== What you have to do ==
Please repeat exactly the lines below from the one containing "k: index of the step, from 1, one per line" down to the one containing "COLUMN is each", both included, and nothing else.

== The data ==

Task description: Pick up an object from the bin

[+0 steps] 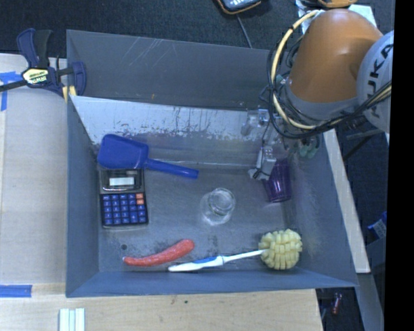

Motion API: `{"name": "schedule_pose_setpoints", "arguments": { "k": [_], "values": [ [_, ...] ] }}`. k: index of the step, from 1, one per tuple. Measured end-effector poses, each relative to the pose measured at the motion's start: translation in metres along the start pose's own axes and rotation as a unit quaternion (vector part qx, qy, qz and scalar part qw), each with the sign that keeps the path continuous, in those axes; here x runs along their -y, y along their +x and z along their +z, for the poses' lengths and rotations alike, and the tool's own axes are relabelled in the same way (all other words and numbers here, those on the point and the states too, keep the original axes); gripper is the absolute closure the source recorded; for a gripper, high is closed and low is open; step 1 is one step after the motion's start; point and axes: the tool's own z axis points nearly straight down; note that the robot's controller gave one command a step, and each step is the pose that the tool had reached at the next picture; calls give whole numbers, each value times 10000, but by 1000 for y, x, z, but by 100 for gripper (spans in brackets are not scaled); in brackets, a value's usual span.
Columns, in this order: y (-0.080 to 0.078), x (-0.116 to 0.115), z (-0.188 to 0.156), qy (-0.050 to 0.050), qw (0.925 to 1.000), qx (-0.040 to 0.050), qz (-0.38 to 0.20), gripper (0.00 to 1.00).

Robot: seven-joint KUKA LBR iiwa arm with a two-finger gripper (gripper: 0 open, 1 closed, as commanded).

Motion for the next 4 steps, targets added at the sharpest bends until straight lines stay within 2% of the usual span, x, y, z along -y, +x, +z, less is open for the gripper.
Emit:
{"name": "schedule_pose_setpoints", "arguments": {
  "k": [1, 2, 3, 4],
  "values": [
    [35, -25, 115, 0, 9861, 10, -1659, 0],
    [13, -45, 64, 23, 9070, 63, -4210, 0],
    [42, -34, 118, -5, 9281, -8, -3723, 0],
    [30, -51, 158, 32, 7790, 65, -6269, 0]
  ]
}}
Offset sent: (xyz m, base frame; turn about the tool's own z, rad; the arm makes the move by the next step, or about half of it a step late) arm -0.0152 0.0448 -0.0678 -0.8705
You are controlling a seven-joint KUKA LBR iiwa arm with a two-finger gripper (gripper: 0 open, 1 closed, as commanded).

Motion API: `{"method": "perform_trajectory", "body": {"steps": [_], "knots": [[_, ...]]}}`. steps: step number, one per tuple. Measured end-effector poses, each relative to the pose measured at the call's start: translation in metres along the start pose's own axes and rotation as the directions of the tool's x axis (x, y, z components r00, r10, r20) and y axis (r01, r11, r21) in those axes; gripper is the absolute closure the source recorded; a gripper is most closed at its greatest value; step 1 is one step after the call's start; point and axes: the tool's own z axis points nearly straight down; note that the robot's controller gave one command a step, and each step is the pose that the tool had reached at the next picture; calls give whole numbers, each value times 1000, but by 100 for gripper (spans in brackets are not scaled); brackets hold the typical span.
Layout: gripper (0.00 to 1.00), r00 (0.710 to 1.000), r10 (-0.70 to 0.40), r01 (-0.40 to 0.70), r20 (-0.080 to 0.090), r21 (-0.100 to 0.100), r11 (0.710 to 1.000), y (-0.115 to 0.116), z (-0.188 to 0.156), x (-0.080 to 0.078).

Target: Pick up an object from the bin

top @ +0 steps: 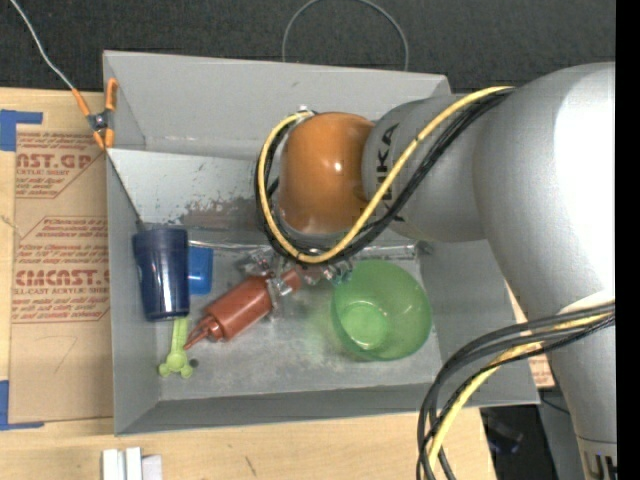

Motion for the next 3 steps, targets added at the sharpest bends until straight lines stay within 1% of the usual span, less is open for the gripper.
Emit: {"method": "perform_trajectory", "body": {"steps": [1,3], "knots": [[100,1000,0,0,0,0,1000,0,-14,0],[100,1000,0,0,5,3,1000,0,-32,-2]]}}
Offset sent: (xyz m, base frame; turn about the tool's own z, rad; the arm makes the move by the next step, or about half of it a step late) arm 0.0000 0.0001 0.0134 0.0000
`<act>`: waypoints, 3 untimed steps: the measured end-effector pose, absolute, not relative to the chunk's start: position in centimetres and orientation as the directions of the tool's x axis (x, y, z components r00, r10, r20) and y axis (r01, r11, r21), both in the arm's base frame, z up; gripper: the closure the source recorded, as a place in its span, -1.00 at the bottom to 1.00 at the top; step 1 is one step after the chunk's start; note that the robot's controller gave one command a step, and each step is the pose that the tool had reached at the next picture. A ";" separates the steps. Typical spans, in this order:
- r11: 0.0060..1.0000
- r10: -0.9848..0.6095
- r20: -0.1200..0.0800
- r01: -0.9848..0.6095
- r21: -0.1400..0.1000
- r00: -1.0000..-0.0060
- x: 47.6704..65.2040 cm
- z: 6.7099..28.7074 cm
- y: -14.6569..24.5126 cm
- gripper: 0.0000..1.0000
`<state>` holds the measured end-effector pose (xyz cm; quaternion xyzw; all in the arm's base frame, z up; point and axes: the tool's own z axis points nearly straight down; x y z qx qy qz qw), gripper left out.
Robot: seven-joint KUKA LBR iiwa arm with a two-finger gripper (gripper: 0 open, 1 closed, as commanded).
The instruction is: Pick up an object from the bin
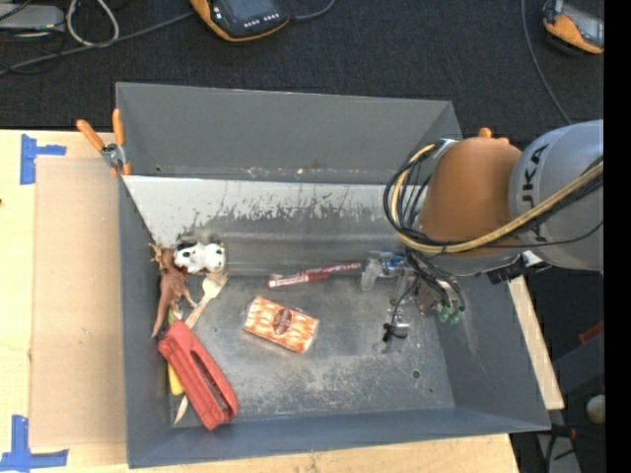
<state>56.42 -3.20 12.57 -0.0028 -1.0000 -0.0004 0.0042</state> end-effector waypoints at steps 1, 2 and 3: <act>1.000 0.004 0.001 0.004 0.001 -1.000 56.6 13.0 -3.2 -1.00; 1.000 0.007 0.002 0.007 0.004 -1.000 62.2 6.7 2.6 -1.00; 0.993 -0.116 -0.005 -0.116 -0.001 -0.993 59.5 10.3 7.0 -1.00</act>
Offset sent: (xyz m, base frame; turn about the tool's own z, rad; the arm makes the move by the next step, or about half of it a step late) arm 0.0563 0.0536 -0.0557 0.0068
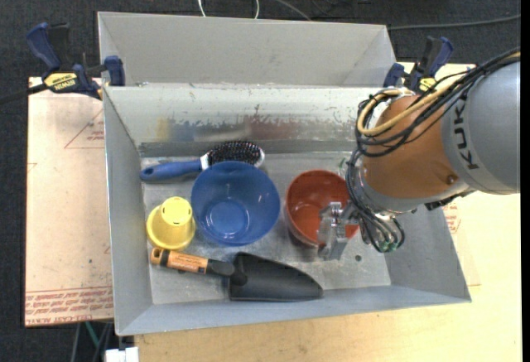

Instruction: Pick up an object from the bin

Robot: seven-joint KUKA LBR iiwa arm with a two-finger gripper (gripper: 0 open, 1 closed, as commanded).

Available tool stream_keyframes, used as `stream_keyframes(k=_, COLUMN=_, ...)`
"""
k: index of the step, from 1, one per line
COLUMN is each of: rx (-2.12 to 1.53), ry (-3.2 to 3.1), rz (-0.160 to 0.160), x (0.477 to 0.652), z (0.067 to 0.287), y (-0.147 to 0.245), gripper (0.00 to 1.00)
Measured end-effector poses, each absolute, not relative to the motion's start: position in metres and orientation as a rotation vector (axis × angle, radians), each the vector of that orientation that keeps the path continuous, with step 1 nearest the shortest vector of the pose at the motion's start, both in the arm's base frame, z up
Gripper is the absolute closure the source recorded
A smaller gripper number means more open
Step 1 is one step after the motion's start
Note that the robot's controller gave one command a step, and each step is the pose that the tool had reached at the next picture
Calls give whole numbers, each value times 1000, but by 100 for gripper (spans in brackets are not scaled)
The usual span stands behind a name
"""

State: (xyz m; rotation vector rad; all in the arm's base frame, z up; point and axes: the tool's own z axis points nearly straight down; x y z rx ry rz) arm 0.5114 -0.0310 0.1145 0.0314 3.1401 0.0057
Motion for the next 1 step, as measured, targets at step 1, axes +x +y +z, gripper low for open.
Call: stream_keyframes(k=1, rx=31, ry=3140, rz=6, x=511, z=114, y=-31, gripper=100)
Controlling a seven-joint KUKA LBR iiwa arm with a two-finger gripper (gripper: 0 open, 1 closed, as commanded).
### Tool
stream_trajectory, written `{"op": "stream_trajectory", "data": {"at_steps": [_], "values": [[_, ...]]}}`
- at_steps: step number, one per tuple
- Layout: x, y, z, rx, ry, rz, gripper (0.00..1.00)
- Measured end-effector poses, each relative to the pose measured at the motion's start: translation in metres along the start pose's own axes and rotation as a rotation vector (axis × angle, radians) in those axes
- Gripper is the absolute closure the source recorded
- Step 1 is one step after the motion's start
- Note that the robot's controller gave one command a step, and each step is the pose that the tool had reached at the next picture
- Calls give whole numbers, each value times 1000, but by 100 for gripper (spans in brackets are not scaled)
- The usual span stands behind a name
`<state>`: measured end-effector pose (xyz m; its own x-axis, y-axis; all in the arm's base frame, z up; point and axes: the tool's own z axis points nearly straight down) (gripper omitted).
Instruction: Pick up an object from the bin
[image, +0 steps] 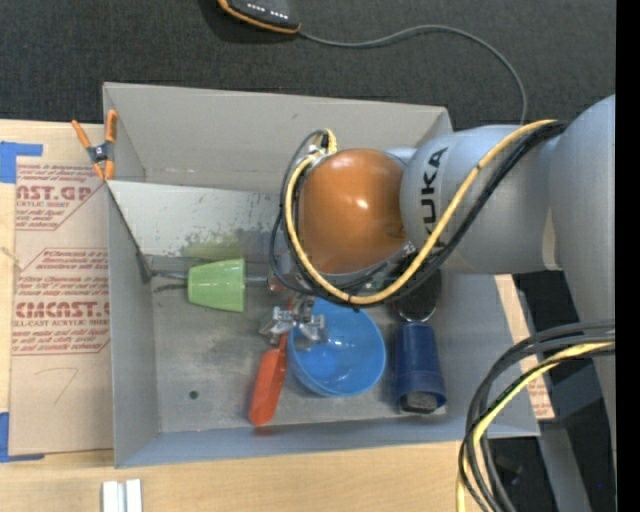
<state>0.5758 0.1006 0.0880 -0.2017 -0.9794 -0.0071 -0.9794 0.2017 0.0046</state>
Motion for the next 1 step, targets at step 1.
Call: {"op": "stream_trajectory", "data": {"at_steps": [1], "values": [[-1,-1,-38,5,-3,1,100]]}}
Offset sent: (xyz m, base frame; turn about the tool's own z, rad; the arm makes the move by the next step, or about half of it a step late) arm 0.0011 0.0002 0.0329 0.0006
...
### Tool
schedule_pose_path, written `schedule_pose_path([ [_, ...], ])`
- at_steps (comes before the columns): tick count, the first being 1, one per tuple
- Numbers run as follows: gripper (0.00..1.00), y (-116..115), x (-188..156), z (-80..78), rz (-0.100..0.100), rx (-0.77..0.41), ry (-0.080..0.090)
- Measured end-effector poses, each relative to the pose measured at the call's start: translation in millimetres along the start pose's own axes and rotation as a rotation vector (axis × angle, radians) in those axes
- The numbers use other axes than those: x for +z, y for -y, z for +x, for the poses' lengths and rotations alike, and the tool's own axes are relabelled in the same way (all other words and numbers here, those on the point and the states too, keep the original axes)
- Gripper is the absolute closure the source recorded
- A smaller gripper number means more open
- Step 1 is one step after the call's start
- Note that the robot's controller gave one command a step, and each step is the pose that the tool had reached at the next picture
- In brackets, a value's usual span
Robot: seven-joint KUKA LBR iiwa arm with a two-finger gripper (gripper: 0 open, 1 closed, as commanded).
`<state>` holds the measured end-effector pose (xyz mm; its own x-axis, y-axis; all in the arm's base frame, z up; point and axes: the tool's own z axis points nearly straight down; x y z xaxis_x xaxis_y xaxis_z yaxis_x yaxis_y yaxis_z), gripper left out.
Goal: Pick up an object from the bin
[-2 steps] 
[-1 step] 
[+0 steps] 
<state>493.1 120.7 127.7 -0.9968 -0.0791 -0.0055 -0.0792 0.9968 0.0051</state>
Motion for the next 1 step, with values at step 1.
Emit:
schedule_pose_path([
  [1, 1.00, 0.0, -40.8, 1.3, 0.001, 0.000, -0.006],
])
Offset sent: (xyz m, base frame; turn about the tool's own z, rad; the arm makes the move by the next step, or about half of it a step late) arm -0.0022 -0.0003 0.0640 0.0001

== Reply ==
k: index of the step, from 1, one per line
COLUMN is each of: rx (-2.12 to 1.53), ry (-3.2 to 3.1), rz (-0.160 to 0.160), x (0.477 to 0.652), z (0.067 to 0.287), y (-0.147 to 0.245), gripper (0.00 to 1.00)

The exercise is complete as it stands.